─── Collected material
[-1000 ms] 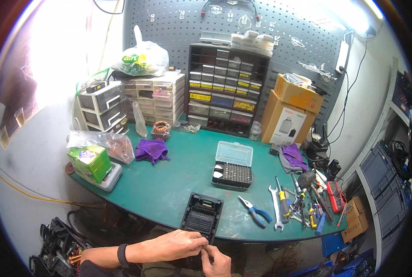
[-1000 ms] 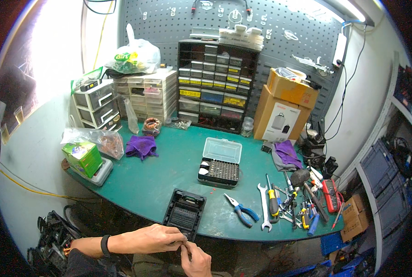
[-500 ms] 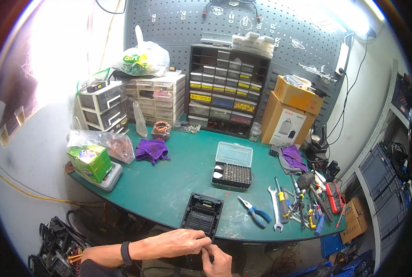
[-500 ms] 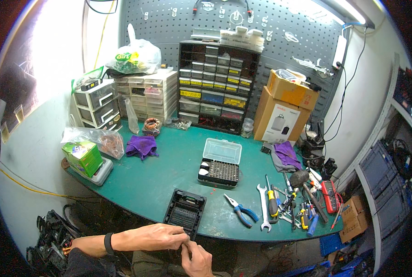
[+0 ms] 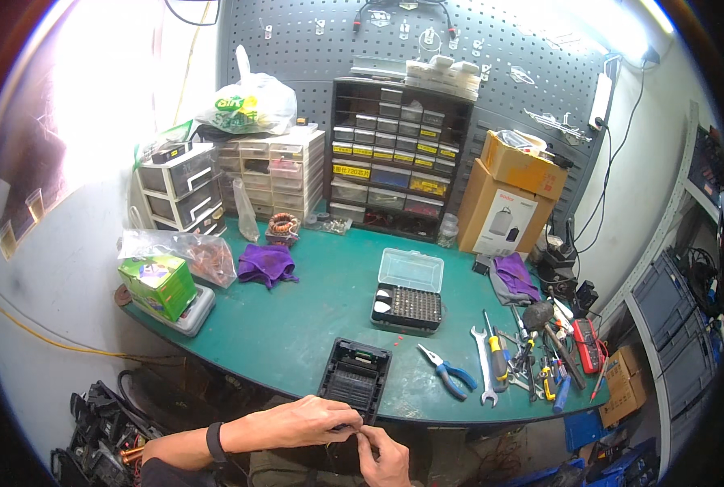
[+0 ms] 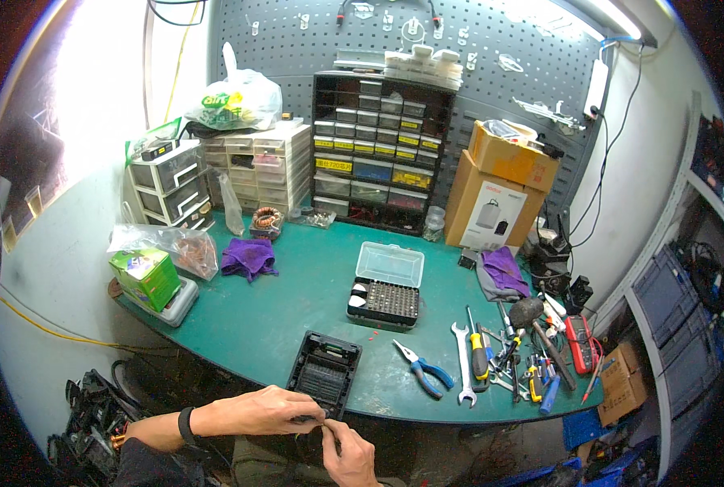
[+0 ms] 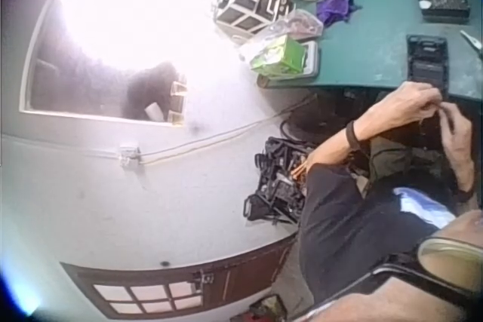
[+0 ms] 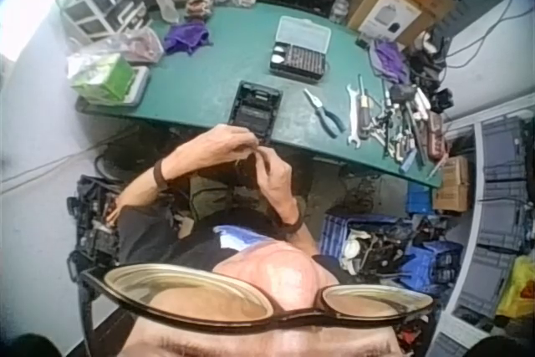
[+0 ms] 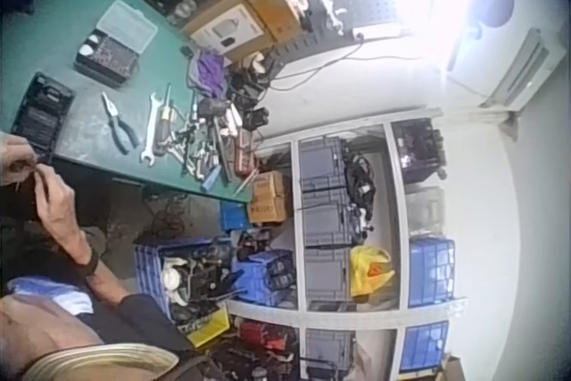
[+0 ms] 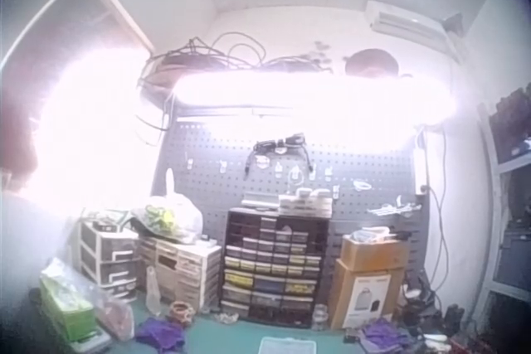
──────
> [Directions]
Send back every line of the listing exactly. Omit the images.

> [Problem solution]
[-1000 ms] 
[-1000 ms] 
[-500 ms] 
[-500 ms] 
[+0 ms] 
[+0 ms] 
[+0 ms] 
[+0 ms] 
[+0 ms] 
[+0 ms] 

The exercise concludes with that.